Ludo Mackenzie

How the specialist finance market will fare in 2021

The team at Octopus Real Estate have shared their predictions for the market this year, which includes the sub-sectors of commercial that are expected to stay resilient, why geographical diversification will continue, and if we can expect more brokers to enter the specialist finance sector.

Ludo Mackenzie, head of commercial property at Octopus Real Estate (pictured above) 

The commercial market is made up of various sub-sectors and their behaviours are correlating less today than at any time in my 25-year career. While retail will continue to suffer a downward spiral of higher vacancy rates, falling rents and falling values, industrial will continue to benefit from strong occupational and investor demand. 

The key to this year may be the amount of dry powder waiting to buy UK real estate on the dips. We think the amount of money hovering over the market is significant, and it will focus on those sub-sectors that have proven to be resilient to recent events and are thematically well suited to the changing world around us. So, the outlook looks good for BTR residential, care homes, retirement communities, PBSA, retail warehousing, logistics and land with residential planning consent. The outlook is uncertain for offices, hotels and leisure, while retail will continue to be shunned by investors and lenders respectively.

D’mitri Zaprzala, head of residential at Octopus Real Estate 

While 2020 was a tough year for all of us, we saw the residential property and lending market buck expectations time and again. While there has been understandable nervousness at the beginning of this year, I believe that the market will continue to outperform expectations. Q1 will be busy as a result of upcoming stamp duty changes for both domestic and international buyers. I think that the improving economic situation, as a result of vaccinations and further government support, will help the residential market perform strongly. 

Within lending, I expect to see specialist lenders continue to increase their market share as borrowers look for more flexible and customer-centric lenders. As a result, I foresee more new brokers getting involved in the sector. 

Finally, I expect to see geographical diversification continue. This will happen in two ways: firstly, the commuter belt will increase nationally as a result of people working from city centre offices less frequently, and smaller towns and villages with reasonable connections will become more popular. Secondly, increased demand in areas outside of Greater London will rise.  

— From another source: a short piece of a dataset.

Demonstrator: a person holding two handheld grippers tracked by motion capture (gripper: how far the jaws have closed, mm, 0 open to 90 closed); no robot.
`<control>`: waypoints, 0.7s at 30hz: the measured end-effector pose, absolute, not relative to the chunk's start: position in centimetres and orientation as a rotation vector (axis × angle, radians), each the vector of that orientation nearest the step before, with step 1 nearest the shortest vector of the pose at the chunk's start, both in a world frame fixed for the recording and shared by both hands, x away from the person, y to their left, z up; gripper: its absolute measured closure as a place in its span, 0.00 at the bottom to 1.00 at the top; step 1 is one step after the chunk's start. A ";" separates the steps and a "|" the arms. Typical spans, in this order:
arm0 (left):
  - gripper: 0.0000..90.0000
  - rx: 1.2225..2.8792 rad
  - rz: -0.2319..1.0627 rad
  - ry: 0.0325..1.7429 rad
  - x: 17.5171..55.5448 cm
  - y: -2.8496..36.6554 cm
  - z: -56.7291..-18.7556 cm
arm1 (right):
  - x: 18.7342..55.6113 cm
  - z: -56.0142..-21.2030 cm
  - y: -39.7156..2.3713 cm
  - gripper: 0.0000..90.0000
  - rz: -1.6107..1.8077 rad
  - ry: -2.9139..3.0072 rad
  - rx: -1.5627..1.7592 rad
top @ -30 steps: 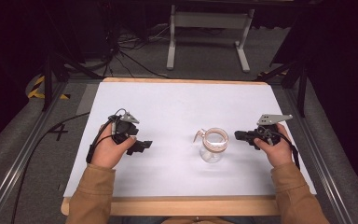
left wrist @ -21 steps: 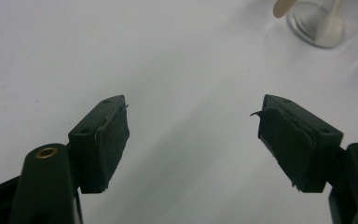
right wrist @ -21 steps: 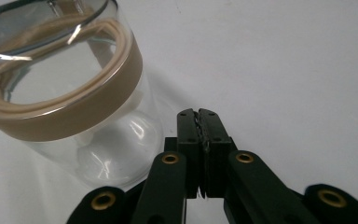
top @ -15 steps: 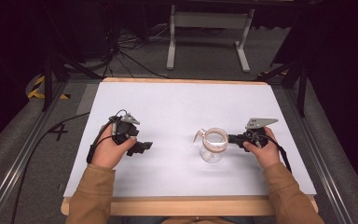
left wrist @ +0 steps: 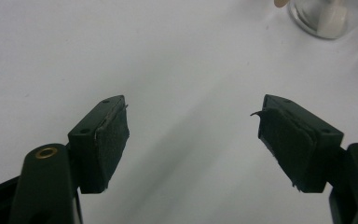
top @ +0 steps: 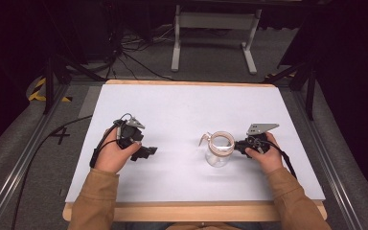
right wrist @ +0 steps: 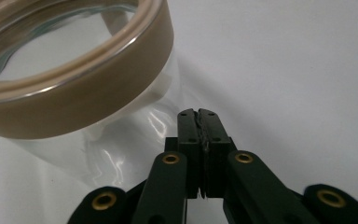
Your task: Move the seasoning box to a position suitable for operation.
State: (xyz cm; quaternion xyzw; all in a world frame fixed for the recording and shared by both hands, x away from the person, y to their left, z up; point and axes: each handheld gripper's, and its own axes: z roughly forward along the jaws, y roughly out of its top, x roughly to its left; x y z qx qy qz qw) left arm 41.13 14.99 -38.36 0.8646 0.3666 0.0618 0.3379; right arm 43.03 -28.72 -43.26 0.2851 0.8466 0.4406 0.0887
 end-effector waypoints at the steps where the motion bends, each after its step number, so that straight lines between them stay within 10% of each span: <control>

Dan Murray, head of sales at Octopus Real Estate   

While 2021 is a tricky year to predict, 2020 has shown that the residential market has a degree of resilience that few were expecting. We are, however, still waiting to see what effects the pandemic truly has had with regards to unemployment. This will, of course, influence property transaction volumes, and I would expect to see this reduce further when the stamp duty deadline passes. The big question is, when will that date be? There is a lot of talk around an extension of this date, but stamp duty is irrelevant if buyers cannot meet the affordability requirements of banks due to unemployment. 

With all that being said, I believe the housing market will stay strong. There may be a slight decrease in house values in certain areas but not a big crash as some are expecting. There will be a steady business flow for sensible lenders with a reasonable product offering, alongside a practical outlook during the recovery of the pandemic.